● Your task:
Retype every entry exactly, character for character.

Stored items
────

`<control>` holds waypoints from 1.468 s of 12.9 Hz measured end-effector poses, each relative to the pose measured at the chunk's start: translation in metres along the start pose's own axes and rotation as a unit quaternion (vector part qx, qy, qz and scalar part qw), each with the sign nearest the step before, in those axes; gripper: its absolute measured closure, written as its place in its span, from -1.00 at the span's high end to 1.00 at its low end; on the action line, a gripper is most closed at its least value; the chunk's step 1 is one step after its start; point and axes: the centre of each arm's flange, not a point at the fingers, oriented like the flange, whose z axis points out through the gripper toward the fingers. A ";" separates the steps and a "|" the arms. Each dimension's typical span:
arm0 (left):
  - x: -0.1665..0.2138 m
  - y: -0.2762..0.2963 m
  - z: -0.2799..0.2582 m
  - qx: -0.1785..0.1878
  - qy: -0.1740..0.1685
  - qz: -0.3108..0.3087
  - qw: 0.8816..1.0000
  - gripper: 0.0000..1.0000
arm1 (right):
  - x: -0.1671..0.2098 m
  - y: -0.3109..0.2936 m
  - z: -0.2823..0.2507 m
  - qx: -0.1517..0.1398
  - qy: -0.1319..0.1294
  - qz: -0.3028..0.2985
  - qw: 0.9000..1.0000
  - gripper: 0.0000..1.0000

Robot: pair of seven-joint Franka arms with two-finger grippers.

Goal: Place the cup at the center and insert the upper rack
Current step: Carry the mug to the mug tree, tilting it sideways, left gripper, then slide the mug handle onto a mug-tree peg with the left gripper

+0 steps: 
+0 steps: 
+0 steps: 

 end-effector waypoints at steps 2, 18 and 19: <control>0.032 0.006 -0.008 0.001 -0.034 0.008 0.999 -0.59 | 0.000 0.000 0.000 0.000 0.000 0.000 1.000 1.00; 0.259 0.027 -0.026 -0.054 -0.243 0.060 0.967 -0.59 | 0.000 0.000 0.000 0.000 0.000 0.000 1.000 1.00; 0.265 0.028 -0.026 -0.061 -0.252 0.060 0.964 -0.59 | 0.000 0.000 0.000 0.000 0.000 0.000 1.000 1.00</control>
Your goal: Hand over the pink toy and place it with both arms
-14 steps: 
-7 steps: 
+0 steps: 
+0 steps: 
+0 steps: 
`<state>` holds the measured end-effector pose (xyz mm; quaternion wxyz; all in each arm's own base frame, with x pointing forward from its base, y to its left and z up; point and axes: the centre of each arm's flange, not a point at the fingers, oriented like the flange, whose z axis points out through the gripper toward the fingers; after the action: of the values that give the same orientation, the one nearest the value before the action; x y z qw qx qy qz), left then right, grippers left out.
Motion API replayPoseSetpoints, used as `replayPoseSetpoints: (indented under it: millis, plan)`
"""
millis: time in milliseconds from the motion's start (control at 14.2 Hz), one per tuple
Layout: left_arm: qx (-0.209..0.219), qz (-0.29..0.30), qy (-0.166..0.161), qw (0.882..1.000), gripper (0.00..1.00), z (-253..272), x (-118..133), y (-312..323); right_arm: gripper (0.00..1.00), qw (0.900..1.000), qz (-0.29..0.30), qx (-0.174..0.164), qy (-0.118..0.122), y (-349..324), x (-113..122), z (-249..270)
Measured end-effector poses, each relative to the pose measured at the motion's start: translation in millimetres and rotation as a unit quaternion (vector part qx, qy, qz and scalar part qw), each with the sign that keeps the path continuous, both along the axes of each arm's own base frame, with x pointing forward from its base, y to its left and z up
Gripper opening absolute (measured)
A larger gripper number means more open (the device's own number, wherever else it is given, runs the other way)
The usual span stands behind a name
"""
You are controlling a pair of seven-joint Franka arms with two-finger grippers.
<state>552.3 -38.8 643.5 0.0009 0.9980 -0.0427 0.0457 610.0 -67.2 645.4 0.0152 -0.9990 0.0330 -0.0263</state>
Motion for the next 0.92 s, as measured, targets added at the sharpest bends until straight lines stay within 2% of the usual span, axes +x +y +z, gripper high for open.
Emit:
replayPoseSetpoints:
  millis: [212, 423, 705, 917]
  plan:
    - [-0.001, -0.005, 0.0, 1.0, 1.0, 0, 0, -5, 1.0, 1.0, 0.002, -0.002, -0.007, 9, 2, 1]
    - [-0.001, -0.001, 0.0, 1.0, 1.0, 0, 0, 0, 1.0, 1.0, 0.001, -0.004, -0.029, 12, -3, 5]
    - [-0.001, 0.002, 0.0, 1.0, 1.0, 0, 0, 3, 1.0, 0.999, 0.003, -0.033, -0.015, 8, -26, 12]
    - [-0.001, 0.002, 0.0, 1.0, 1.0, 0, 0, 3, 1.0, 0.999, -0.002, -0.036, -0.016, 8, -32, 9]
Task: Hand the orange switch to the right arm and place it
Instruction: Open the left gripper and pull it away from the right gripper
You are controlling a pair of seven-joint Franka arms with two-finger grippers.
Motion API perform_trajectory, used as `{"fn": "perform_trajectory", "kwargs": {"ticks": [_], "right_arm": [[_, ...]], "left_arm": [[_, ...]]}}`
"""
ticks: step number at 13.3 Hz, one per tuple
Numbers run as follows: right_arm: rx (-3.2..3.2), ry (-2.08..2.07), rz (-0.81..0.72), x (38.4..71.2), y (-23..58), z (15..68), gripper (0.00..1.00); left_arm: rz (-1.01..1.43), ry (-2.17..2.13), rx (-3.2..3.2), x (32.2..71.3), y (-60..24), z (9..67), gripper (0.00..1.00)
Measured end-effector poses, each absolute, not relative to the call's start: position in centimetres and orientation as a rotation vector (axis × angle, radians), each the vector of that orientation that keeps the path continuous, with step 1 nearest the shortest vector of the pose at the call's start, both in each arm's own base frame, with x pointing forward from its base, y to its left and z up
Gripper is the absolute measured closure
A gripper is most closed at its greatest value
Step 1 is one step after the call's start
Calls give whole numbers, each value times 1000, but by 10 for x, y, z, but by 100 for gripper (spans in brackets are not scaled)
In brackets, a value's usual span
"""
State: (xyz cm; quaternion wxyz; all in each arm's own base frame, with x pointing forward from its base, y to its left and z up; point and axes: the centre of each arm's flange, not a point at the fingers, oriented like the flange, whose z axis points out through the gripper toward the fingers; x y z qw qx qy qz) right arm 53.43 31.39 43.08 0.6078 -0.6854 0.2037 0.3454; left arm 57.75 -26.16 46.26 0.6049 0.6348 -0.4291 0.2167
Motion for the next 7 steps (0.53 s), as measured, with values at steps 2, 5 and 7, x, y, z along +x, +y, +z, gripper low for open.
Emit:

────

● Response to the task:
`<control>` holds waypoints from 1.468 s of 12.9 Hz measured end-effector poses, each relative to the pose measured at the chunk's start: translation in metres along the start pose's own axes and rotation as a unit quaternion (vector part qx, qy, qz and scalar part qw), each with the sign nearest the step before, in those axes; gripper: its absolute measured closure, written as its place in its span, from -1.00 at the span's high end to 1.00 at its low end; on the action line, a gripper is most closed at its least value; the chunk's step 1 is one step after its start; point and axes: the centre of each arm's flange, not a point at the fingers, oriented like the flange, whose z axis points out through the gripper toward the fingers. A ";" separates the steps and a "|" the arms. Each dimension's typical span:
arm0 (left):
  - x: -0.1665..0.2138 m
  - y: -0.2762..0.2963 m
  - z: -0.2799..0.2582 m
  - qx: -0.1785..0.1878
  - qy: -0.1740..0.1685
  - qz: -0.3108..0.3087
  - qw: 0.8816..1.0000
  - gripper: 0.0000..1.0000
arm1 (right):
  - x: -0.1671..0.2098 m
  - y: -0.3109..0.2936 m
  - z: -0.2823..0.2507 m
  - qx: -0.1517..0.1398
  - qy: -0.1319..0.1294
  - qz: -0.3028..0.2985
  - qw: 0.9000..1.0000
  - gripper: 0.0000..1.0000

Robot: pair of seven-joint Franka arms with two-finger grippers.

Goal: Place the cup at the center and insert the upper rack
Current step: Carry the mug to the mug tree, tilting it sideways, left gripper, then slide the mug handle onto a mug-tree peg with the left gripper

+0 steps: 
+0 steps: 
+0 steps: 

 end-effector waypoints at steps 2, 18 and 19: <control>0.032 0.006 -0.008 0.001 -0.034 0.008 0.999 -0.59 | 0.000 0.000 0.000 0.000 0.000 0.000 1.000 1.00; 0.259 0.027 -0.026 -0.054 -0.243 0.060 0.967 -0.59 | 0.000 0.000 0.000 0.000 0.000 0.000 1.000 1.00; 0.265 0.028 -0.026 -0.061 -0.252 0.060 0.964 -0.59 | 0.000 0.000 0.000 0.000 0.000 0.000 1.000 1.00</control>
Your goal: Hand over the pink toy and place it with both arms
-14 steps: 
-7 steps: 
+0 steps: 
+0 steps: 
+0 steps: 
`<state>` holds the measured end-effector pose (xyz mm; quaternion wxyz; all in each arm's own base frame, with x pointing forward from its base, y to its left and z up; point and axes: the centre of each arm's flange, not a point at the fingers, oriented like the flange, whose z axis points out through the gripper toward the fingers; after the action: of the values that give the same orientation, the one nearest the value before the action; x y z qw qx qy qz), left then right, grippers left out.
Motion API replayPoseSetpoints, used as `replayPoseSetpoints: (indented under it: millis, plan)`
"""
millis: time in milliseconds from the motion's start (control at 14.2 Hz), one per tuple
Layout: left_arm: qx (-0.209..0.219), qz (-0.29..0.30), qy (-0.166..0.161), qw (0.882..1.000), gripper (0.00..1.00), z (-253..272), x (-118..133), y (-312..323); right_arm: gripper (0.00..1.00), qw (0.900..1.000), qz (-0.29..0.30), qx (-0.174..0.164), qy (-0.118..0.122), y (-349..324), x (-113..122), z (-249..270)
Measured end-effector poses, each relative to the pose measured at the motion's start: translation in millimetres and rotation as a unit quaternion (vector part qx, qy, qz and scalar part qw), each with the sign that keeps the path continuous, both along the axes of each arm's own base frame, with x pointing forward from its base, y to its left and z up
Gripper opening absolute (measured)
A larger gripper number means more open (the device's own number, wherever else it is given, runs the other way)
The usual span stands behind a name
"""
You are controlling a pair of seven-joint Franka arms with two-finger grippers.
<state>552.3 -38.8 643.5 0.0009 0.9980 -0.0427 0.0457 610.0 -67.2 645.4 0.0152 -0.9990 0.0330 -0.0263</state>
Motion for the next 0.92 s, as measured, targets added at the sharpest bends until straight lines stay within 2% of the usual span, axes +x +y +z, gripper high for open.
Emit:
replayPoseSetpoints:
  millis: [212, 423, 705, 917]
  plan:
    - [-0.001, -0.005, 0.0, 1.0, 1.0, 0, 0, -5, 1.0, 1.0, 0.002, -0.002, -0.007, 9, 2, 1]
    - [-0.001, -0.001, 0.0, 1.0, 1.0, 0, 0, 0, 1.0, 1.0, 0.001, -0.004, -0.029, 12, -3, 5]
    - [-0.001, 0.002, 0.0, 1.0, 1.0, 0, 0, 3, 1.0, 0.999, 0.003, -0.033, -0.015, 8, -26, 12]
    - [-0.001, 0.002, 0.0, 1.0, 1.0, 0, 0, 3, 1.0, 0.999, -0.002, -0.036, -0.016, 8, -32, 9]
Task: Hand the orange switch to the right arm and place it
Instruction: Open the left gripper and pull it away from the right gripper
You are controlling a pair of seven-joint Franka arms with two-finger grippers.
Motion API perform_trajectory, used as `{"fn": "perform_trajectory", "kwargs": {"ticks": [_], "right_arm": [[_, ...]], "left_arm": [[_, ...]]}}`
"""
ticks: step number at 13.3 Hz, one per tuple
Numbers run as follows: right_arm: rx (-3.2..3.2), ry (-2.08..2.07), rz (-0.81..0.72), x (38.4..71.2), y (-23..58), z (15..68), gripper (0.00..1.00); left_arm: rz (-1.01..1.43), ry (-2.17..2.13), rx (-3.2..3.2), x (32.2..71.3), y (-60..24), z (9..67), gripper (0.00..1.00)
Measured end-effector poses, each absolute, not relative to the call's start: position in centimetres and orientation as a rotation vector (axis × angle, radians), each the vector of that orientation that keeps the path continuous, with step 1 nearest the shortest vector of the pose at the call's start, both in each arm's own base frame, with x pointing forward from its base, y to its left and z up
Gripper is the absolute measured closure
A gripper is most closed at its greatest value
Step 1 is one step after the call's start
Calls give whole numbers, each value times 1000, but by 10 for x, y, z, but by 100 for gripper (spans in brackets are not scaled)
In brackets, a value's usual span
"""
State: (xyz cm; quaternion wxyz; all in each arm's own base frame, with x pointing forward from its base, y to its left and z up; point and axes: the centre of each arm's flange, not a point at the fingers, oriented like the flange, whose z axis points out through the gripper toward the fingers; x y z qw qx qy qz) right arm 53.43 31.39 43.08 0.6078 -0.6854 0.2037 0.3454; left arm 57.75 -26.16 46.26 0.6049 0.6348 -0.4291 0.2167
Motion for the next 7 steps (0.53 s), as measured, with values at steps 2, 5 and 7, x, y, z along +x, +y, +z, gripper low for open.
Emit:

The response to this exercise is now complete.